The Science of Scale-Up

Tom Kalil

Typically, researchers who are using AI to accelerate the pace of scientific discovery are focusing on the earliest stages of the innovation process, such as “can I find a novel chemical that has some desirable set of properties?” Researchers have rarely focused on the “science of scale” e.g.,what is the best way to produce tons of a chemical?

Linden Schrecker, CEO of the UK-based startup Solve Chemistry, is trying not only to solve the problem of novelty, but also scale - “What’s the best way to make a ton of a novel and useful chemical?”  Recently, I interviewed Linden to learn more about the “science of scale-up”, which I believe will be critical to accelerating the pace of innovation.

What problem is Solve Chemistry tackling, and how did you get interested in this problem?

We are tackling how we make chemicals efficiently and quickly at scale. Our vision is a future where once someone has made a milligram of a new chemical, they could efficiently make a million milligrams - a ton - the very next day if they want to.

I became interested in this area after my undergraduate degree in Chemistry at Oxford. Although we were good at designing and making new molecules (amplified by more recent development of companies such as Isomorphic Labs), the field was not good at collecting data which allowed these chemistries to be easily repeated by other researchers or taken to an industrial scale - especially not in an efficient or sustainable manner. This motivated me to pursue an interdisciplinary PhD at Imperial College London sponsored by BASF at the intersection of chemistry, chemical engineering, and machine learning.

My PhD focused on how we can most efficiently collect data from chemical reactions – focussing on types of data industry struggled to produce but would provide real value. My interest in this problem only grew as I interacted with more chemical companies, and I could better understand the most important problems that needed to be solved. As interest in automation and AI in other sectors grew, the lack of data we had in the production of drugs and agrochemicals only became more apparent.

Why is this an important problem for the chemical industry?

Developing a new chemical – be it a drug or an agrochemical, a semiconductor or a plastic – comes with risk. At every stage of development, the aim is to reduce the risk of failure and having good data early on helps to reduce this risk. However, there are also trade-offs to be considered: people want to assess how different decisions would affect the cost, speed, robustness, and sustainability of their process. Having more data allows trade-offs to be accurately assessed and derisks decision making.

AI is finding more and more success in other parts of the drug development pipeline, increasing hit-to-lead success rate and designing more targeted treatments, relying on data collected by researchers over the last 100 years driven by regulation. We do not have this quantity of data for process conditions, which is limiting the usefulness of AI. The increased success rates in early parts of the development pipeline is putting more pressure on the production stage. To reap the rewards of these early successes, we need to collect data fast to solve this growing bottleneck.

Why should people outside of the industry care about progress on the “science of scale-up?”

We want more drugs (healthcare) and agrochemicals (food security) to be produced – and we want to protect the planet while doing so. It is great to be able to design the best molecules for the job, and to test them on a small scale, but these molecules will only have societal benefits if they can be produced efficiently at scale. Currently our development cycles are slowed down by not being able to produce materials when we need it, this wastes money and time that could be used to develop more new drugs and agrochemicals – and limits the impact that new science has on people’s lives.

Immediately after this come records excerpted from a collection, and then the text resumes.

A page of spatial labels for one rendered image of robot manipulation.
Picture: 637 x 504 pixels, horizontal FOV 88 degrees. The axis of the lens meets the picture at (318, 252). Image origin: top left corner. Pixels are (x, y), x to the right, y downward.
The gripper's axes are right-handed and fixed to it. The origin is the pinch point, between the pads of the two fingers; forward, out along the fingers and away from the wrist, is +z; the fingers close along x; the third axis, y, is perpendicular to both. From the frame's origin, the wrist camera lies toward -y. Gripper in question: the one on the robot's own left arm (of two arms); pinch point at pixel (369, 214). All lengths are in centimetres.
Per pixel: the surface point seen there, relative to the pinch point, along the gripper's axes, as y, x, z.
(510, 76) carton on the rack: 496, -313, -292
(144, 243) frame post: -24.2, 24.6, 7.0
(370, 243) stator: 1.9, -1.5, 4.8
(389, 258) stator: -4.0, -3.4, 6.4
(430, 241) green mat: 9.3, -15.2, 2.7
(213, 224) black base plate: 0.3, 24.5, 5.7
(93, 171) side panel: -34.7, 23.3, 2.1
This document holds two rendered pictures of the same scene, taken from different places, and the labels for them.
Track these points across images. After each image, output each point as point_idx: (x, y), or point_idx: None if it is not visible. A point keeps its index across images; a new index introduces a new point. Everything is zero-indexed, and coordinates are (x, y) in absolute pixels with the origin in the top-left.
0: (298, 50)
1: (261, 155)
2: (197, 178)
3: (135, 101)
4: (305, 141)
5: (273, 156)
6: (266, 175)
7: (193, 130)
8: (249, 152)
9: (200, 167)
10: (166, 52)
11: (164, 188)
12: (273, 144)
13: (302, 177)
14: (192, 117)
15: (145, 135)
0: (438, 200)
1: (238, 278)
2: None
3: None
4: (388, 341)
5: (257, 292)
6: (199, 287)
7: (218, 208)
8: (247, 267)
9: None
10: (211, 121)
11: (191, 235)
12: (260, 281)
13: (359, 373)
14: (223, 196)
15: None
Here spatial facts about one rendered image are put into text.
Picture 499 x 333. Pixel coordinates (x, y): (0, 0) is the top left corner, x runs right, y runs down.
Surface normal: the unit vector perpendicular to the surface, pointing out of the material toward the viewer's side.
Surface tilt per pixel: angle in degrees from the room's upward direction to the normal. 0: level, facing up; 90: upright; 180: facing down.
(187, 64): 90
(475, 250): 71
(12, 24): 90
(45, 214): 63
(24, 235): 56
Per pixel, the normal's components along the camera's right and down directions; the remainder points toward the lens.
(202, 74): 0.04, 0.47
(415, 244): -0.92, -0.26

What’s a goal related to the science of scale-up that industry and academia could pursue?

A lot of great research is coming out of academic chemistry labs, however this research is rarely performed with scale-up in mind. Better data collection can solve this, which will  smooth the path to industrial uptake. Although there are large datasets on distinct chemical reactions, specifics on the conditions these are performed under are rarely reported or explored – these are crucial.

It is in everyone’s interests for this data to exist, so why doesn’t it? The incentive structures of academia and pharma are such that the faster your next paper or next drug can be released the better.  As a result, collecting or publishing extra data for any research result is not prioritised. This type of data is also challenging to collect efficiently by traditional means and requires interdisciplinary teams to handle. SOLVE Chemistry is well placed to male this happen.

What would we need to do to make progress on this goal?  For example, you’ve noted that one of the reasons we have made comparatively little progress on using AI to optimize manufacturing processes for chemistry is that there is very little publicly available data.   What steps could we take to change that?

We can make a big difference on our own by producing data and building predictive AI models to allow more efficient and sustainable scale-up. However, this could be significantly amplified if we can make the collection and sharing of high-quality process data part of the culture of chemical R&D.

We want to take the best new chemistry from academic labs and produce the data that makes it possible to immediately use in an industrial setting. This will allow a significant shortening of timelines for new research being used safely and efficiently in the industrial production of drugs and agrochemicals. The outcomes of this will be more new chemicals, more sustainably produced, faster.

To achieve this, we believe that by targeting cutting-edge research from academic labs and partnering with them to quickly collect high quality data in our systems, we could supercharge their uptake in industrial production. The production of this data, its publication with high prestige scientists, and its industrial use will also inspire others to collect more data – thus building the base needed for the worthwhile application of AI in the “science of scale-up”.